= DIRECTIONS =
Find how many lines in the material below contain the word "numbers" and give only that number.
___ COLLECTED DATA
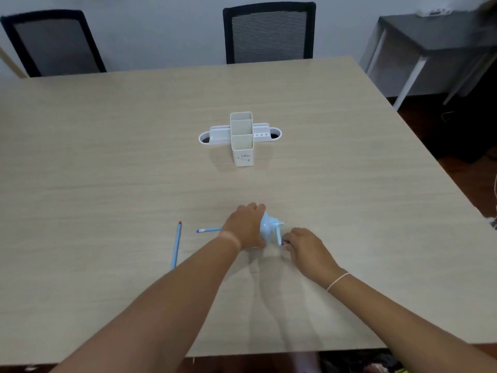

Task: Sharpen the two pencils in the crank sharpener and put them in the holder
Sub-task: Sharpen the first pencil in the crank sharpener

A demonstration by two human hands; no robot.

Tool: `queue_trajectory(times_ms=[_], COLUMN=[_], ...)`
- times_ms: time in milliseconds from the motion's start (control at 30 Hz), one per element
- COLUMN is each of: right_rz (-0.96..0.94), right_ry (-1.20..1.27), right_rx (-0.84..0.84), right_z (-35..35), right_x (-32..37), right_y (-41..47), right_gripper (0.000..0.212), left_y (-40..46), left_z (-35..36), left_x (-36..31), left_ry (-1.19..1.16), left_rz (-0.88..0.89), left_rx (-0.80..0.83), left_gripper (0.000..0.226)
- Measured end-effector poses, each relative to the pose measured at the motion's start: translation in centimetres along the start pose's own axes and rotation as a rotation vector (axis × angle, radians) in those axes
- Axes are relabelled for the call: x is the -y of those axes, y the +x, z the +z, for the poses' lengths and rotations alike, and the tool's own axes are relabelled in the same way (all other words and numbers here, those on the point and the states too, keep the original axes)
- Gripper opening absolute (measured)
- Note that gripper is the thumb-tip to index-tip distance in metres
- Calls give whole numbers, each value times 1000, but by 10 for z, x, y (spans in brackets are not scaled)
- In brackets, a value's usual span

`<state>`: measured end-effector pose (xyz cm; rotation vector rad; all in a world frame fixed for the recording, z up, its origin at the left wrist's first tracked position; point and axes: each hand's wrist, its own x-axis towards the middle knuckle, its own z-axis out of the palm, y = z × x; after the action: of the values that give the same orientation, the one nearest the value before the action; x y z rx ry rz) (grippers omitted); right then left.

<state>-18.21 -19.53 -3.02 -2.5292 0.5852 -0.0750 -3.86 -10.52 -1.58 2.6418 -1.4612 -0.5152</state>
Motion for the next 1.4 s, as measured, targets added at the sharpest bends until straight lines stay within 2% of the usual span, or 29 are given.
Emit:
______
= EXERCISE SOLUTION =
2